> [Exercise goal]
If a line in the data holds "names", copy that line out in full.

> [Supplied records]
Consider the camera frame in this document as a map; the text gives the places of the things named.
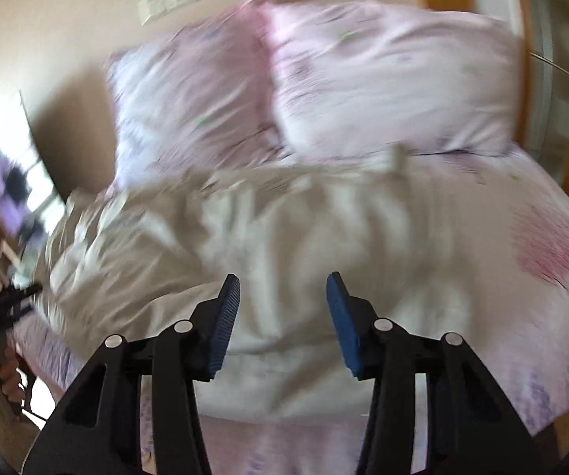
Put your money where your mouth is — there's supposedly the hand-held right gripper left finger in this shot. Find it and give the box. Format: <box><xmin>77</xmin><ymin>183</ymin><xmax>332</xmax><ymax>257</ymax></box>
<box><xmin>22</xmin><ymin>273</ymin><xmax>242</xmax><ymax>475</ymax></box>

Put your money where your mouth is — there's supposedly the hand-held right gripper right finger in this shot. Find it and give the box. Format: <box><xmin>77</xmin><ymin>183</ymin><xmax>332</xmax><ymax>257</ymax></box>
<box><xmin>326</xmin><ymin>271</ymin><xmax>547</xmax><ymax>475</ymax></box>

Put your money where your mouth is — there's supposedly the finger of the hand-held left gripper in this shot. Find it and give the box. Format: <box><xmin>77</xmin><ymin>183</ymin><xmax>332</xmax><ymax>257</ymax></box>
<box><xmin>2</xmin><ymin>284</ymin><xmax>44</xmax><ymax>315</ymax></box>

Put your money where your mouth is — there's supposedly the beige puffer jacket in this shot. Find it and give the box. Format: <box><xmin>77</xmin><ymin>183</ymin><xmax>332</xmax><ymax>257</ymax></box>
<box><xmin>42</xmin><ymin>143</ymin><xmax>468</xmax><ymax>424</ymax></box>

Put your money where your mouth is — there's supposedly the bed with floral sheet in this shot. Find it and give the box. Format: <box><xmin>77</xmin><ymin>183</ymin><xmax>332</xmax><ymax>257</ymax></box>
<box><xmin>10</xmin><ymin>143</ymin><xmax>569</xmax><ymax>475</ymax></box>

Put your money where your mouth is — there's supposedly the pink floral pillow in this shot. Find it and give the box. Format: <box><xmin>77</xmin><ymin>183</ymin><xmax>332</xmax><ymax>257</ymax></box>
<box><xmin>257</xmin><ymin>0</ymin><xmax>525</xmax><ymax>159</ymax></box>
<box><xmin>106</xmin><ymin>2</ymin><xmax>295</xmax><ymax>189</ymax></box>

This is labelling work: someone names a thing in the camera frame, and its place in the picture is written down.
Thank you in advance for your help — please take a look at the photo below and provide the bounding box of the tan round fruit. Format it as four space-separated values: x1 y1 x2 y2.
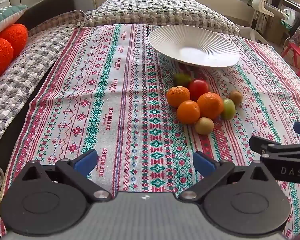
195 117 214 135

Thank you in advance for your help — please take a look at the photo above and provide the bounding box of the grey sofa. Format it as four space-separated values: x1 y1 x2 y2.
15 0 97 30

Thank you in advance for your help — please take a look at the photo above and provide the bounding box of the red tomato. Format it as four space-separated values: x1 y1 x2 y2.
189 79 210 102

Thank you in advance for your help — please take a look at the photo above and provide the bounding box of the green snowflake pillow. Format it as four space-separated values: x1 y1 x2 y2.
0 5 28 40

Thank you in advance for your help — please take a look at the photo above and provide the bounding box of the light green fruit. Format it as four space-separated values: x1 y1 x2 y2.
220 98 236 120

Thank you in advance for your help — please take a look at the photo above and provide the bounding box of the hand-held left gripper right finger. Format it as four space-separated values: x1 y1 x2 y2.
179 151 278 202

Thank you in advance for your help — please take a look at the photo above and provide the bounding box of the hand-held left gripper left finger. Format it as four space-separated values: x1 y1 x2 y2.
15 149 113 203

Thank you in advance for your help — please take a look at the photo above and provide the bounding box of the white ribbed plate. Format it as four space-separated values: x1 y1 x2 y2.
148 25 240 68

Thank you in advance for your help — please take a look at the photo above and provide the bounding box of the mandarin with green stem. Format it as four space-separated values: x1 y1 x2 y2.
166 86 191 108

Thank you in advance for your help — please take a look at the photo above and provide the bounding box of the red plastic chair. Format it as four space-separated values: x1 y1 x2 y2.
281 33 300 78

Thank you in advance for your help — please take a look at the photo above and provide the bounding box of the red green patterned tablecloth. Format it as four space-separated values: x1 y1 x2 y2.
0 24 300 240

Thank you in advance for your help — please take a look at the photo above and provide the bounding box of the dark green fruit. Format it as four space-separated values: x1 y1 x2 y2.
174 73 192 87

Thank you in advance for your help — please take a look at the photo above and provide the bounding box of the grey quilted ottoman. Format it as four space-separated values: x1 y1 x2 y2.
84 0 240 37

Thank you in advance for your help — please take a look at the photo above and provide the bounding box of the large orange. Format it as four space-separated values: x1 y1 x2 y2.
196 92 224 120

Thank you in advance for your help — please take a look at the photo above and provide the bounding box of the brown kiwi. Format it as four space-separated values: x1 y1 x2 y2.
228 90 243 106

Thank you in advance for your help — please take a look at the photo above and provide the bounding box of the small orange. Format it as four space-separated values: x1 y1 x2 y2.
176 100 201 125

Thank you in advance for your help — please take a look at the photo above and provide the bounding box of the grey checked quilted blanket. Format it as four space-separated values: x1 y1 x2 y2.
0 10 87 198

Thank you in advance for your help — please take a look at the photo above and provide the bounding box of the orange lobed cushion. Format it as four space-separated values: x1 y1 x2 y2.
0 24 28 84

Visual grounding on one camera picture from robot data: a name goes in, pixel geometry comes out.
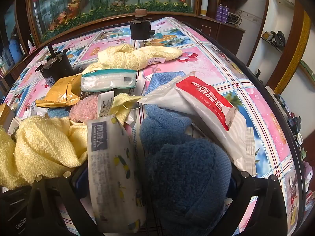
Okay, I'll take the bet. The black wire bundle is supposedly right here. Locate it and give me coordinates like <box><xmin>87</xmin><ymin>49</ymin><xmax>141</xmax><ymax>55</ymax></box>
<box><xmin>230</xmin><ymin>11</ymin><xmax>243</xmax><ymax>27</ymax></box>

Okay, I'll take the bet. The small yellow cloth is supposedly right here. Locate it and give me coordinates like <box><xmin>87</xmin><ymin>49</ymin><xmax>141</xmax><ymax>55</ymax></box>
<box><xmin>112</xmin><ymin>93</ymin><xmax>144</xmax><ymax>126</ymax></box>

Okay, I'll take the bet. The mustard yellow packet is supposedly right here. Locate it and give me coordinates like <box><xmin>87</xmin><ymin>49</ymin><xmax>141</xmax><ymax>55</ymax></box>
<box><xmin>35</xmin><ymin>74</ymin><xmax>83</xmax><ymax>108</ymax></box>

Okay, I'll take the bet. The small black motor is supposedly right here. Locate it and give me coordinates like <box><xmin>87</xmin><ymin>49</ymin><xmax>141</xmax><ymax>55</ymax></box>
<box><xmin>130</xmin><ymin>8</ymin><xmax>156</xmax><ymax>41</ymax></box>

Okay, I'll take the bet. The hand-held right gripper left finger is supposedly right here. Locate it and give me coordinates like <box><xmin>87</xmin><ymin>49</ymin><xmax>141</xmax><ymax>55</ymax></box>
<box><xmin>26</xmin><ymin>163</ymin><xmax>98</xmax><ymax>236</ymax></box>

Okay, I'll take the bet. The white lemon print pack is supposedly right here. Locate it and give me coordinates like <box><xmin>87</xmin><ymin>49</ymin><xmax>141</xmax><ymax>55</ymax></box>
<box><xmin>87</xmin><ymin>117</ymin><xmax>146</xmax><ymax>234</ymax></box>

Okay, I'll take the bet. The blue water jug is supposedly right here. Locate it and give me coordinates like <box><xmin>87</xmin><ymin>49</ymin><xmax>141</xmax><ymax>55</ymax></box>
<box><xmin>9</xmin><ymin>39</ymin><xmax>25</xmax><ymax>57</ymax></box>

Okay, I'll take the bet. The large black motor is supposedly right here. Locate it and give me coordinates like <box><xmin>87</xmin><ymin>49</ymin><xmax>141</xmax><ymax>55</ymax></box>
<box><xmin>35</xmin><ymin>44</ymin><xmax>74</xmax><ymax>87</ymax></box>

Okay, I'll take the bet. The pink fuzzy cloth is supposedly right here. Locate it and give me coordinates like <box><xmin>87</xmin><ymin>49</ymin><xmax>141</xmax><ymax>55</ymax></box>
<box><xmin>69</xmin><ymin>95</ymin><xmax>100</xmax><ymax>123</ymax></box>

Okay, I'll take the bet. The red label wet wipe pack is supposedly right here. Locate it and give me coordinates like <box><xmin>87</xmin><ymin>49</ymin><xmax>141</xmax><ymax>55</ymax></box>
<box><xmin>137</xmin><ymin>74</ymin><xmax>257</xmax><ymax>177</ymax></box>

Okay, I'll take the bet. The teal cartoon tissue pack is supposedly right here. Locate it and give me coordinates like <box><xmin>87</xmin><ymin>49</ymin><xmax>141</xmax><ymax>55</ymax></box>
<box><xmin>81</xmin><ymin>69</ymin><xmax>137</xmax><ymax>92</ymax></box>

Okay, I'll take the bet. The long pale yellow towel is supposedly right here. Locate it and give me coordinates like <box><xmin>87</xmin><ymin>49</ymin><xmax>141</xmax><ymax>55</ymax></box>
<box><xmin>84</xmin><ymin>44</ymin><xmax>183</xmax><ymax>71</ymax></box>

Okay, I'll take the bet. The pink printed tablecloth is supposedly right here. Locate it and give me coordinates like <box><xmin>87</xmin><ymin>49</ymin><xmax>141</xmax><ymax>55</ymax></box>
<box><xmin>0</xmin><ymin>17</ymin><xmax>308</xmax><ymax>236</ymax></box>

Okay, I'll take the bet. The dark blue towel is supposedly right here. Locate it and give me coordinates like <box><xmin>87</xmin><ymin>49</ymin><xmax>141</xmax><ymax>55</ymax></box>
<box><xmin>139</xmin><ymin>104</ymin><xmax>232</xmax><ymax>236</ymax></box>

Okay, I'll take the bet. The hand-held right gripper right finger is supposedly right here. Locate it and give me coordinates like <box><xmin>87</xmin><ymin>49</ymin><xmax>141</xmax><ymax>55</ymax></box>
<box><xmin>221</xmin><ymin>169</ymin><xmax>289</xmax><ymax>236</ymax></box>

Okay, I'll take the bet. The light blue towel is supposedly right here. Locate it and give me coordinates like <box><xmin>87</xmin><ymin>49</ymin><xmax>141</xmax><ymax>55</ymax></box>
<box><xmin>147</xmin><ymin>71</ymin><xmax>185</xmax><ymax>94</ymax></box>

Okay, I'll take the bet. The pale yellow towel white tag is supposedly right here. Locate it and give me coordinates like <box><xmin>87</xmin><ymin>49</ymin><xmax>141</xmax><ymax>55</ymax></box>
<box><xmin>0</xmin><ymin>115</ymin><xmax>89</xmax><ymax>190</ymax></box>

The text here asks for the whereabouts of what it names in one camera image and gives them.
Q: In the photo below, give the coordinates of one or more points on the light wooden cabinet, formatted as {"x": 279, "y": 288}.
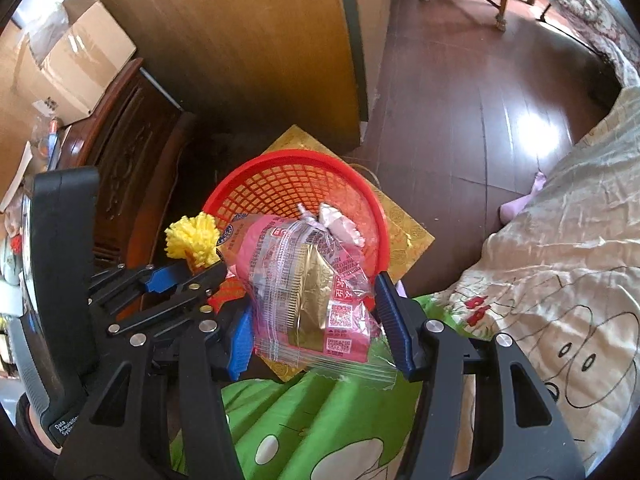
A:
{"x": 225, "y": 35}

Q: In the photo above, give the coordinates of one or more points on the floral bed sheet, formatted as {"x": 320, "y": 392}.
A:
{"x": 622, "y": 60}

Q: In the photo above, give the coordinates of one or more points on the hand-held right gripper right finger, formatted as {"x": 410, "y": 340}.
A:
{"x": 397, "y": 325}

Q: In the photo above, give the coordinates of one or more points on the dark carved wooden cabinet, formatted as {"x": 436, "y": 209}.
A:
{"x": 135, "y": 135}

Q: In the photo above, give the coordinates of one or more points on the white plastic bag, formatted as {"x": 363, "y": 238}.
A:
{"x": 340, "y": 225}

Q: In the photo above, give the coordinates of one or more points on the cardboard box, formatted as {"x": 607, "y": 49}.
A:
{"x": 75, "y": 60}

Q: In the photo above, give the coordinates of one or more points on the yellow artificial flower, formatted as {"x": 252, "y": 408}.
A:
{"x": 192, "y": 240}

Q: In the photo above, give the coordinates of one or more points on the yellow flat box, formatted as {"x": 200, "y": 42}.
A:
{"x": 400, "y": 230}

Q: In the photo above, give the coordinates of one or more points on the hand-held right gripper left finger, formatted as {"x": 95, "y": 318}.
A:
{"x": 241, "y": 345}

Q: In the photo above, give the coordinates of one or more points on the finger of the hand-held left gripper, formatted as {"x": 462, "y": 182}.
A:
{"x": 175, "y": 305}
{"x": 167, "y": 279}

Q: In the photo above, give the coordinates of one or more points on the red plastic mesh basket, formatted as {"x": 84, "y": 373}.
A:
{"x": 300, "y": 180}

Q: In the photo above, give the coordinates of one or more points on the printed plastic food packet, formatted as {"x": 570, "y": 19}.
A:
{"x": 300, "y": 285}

> [Reply]
This is labelling work: someone names a thing in the camera frame, and its place in the picture is written down.
The text here asks for the whereabouts of what it names in one camera image and gives them.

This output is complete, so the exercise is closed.